As a method for producing resistors to be used in hybrid ICs and electronic apparatuses such as a thermal head, the thick-film system in which a resistor paste is coated on a substrate and then fired to produce a resistor, and a thin-film system using, for example, sputtering have heretofore been known, the former being described, for example, in Tobita et al., Proc. 1985 International Symposium on Microelectronics, entitled "Advanced Thick-film Techniques Applied for A New Thermal Printing Head", pp. 494-499, and Vest el al., Proc. 1983 International Symposium on Microelectronics, entitled "A General Gold Conductor From Metallo-Organic Compounds", pp. 62-68.

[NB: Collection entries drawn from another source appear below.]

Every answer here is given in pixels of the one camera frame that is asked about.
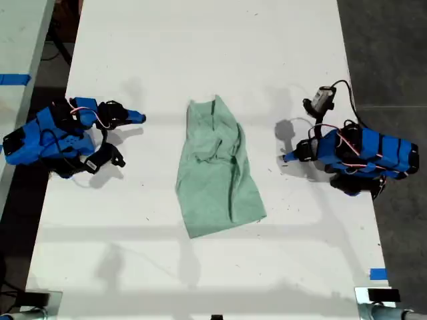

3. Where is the pale green T-shirt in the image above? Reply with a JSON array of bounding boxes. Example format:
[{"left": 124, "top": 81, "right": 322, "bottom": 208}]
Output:
[{"left": 175, "top": 94, "right": 268, "bottom": 239}]

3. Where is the long blue tape strip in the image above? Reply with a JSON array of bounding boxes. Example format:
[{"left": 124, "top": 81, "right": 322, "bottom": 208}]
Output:
[{"left": 0, "top": 73, "right": 32, "bottom": 86}]

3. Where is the white side table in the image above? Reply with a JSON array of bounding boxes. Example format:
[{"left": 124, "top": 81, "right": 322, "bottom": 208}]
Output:
[{"left": 0, "top": 0, "right": 56, "bottom": 214}]

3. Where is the short blue tape strip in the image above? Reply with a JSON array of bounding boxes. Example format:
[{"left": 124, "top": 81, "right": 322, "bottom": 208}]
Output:
[{"left": 369, "top": 267, "right": 389, "bottom": 281}]

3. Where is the metal table clamp plate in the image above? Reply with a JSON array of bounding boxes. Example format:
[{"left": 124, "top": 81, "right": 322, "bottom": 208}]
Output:
[
  {"left": 19, "top": 289, "right": 64, "bottom": 316},
  {"left": 354, "top": 286, "right": 397, "bottom": 308}
]

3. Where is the small black box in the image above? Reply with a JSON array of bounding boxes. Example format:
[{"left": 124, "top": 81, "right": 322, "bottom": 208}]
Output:
[
  {"left": 367, "top": 288, "right": 401, "bottom": 303},
  {"left": 25, "top": 292, "right": 51, "bottom": 307}
]

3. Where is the grey metal pipe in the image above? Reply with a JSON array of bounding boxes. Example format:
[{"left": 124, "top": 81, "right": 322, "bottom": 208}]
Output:
[{"left": 359, "top": 304, "right": 427, "bottom": 320}]

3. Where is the black camera stalk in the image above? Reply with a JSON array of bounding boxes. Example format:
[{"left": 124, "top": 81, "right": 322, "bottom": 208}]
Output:
[
  {"left": 101, "top": 142, "right": 127, "bottom": 167},
  {"left": 310, "top": 111, "right": 330, "bottom": 141}
]

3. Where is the black camera box white label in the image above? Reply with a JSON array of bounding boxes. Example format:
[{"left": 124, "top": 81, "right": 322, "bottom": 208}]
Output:
[
  {"left": 79, "top": 153, "right": 113, "bottom": 175},
  {"left": 302, "top": 85, "right": 336, "bottom": 117}
]

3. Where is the black camera cable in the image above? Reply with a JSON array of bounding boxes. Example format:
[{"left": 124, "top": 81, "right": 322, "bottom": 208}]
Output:
[
  {"left": 332, "top": 79, "right": 364, "bottom": 130},
  {"left": 39, "top": 129, "right": 84, "bottom": 167}
]

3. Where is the black floor cable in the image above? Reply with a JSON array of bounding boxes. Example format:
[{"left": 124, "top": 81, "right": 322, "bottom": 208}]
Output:
[{"left": 41, "top": 31, "right": 73, "bottom": 67}]

In accordance with the former method, a resistor paste prepared by dispersing a powdery mixture of ruthenium oxide and glass frit in an organic vehicle composed of a solvent and a resin is screen-printed on a substrate and then fired to produce a resistor.
The latter method utilizes vacuum technology. For example, a thin film of sparingly soluble metal such as tantalum is vacuum-deposited on a substrate by sputtering and a pattern is formed by the application of photolitho technique to produce a thin-film resistor. This thin-film resistor is used as a resistor for thermal heads.
Although the thick-film system using the conventional resistor paste has advantages in that the costs for the equipment for production of resistors are low and productivity is high, it suffers from disadvantages that the film thickness of resistors produced is as high as about 10 .mu.m or more, and since the thick film paste is a non-uniform mixture of glass first and ruthenium oxide powders, the strength against electric field is low, that is, when the voltage is changed, the resistance changes abruptly at a certain value. Further, the resistance of a resistor produced is difficult to control only by changing the ratio of glass powder to ruthenium oxide. The resistance greatly changes depending on a difference in particle diameter between glass powder and ruthenium oxide, and a firing temperature. Furthermore, even though the ratio and the average particle diameter are made equal in each lot, the resistance varies depending on the lot.
The latter thin-film system has problems that the equipment is expensive and productivity is low, although a uniform thin film resistor can be obtained.